Please add profiles of those who were born, lived or died in the city of Tyler, Texas.
Official Website
Legal recognition of Tyler was initiated by an act of the state legislature on April 11, 1846. The town was named for President John Tyler, who advocated for annexation of Texas by the United States. Tyler is the county seat of Smith County and is also known as "Rose City".
Tyler is known as the "Rose Capital of America" (also the "Rose City" and the "Rose Capital of the World"), a nickname it earned from a long history of rose production, cultivation, and processing. It is home to the largest rose garden in the United States, a 14-acre public garden complex that has over 38,000 rose bushes of at least 500 different varieties. The Tyler Rose Garden is also home to the annual Texas Rose Festival which attracts thousands of tourists each October.

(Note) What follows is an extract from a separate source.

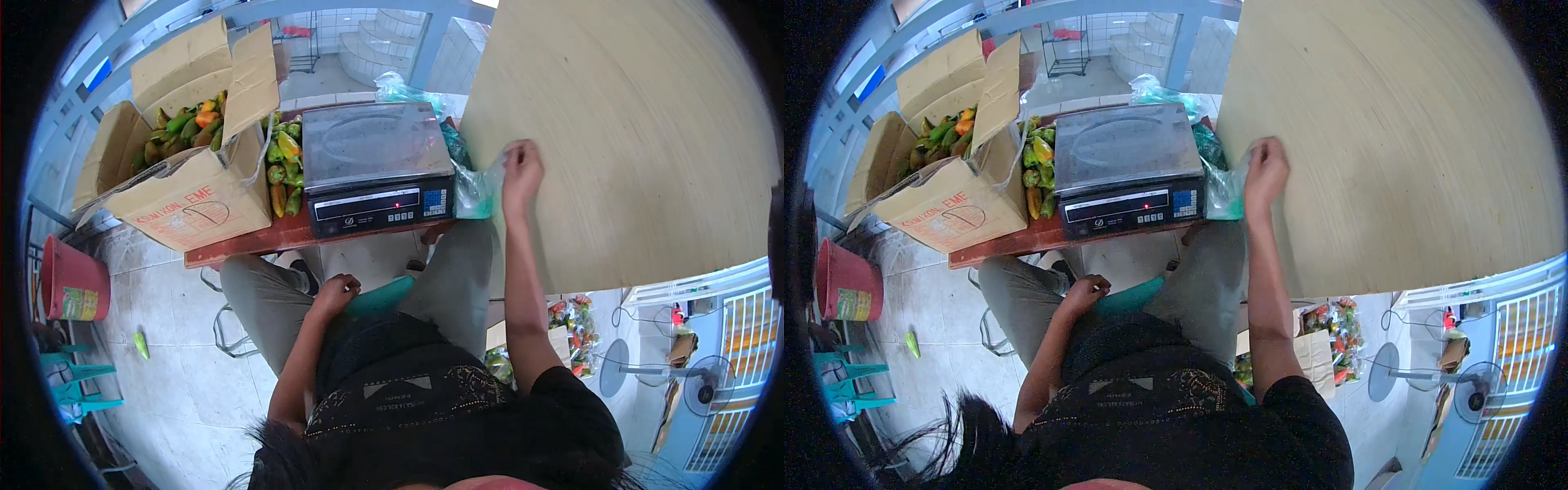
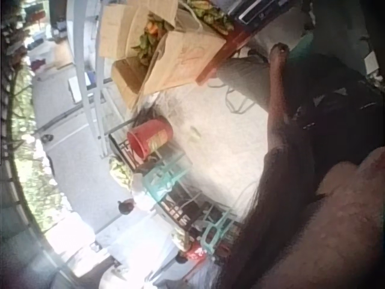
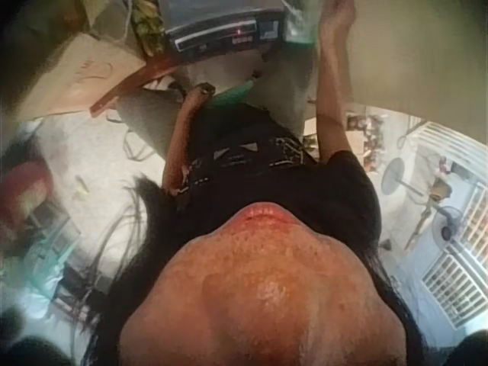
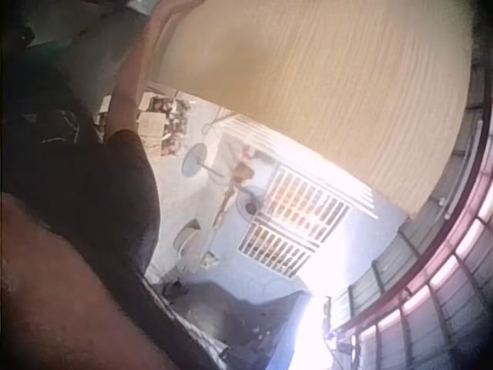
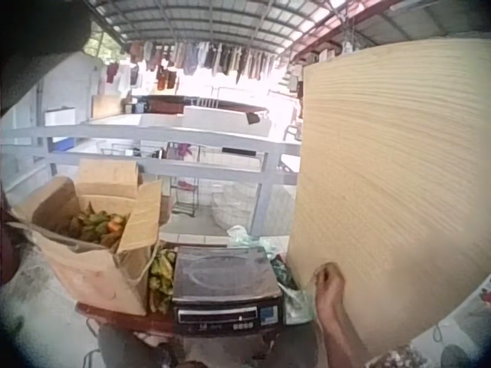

Camp Ford was the largest Confederate Prisoner of War camp west of the Mississippi River during the American Civil War. The original site of the camp stockade is a public historic park managed by the Smith County Historical Society. The park contains a kiosk, paved trail, interpretive signage, a cabin reconstruction, and a picnic area. It is on Highway 271, 0.8 miles north of Loop 323.
Fragments of the Space Shuttle Columbia landed near Tyler in 2003, following the breakup of it in the atmosphere.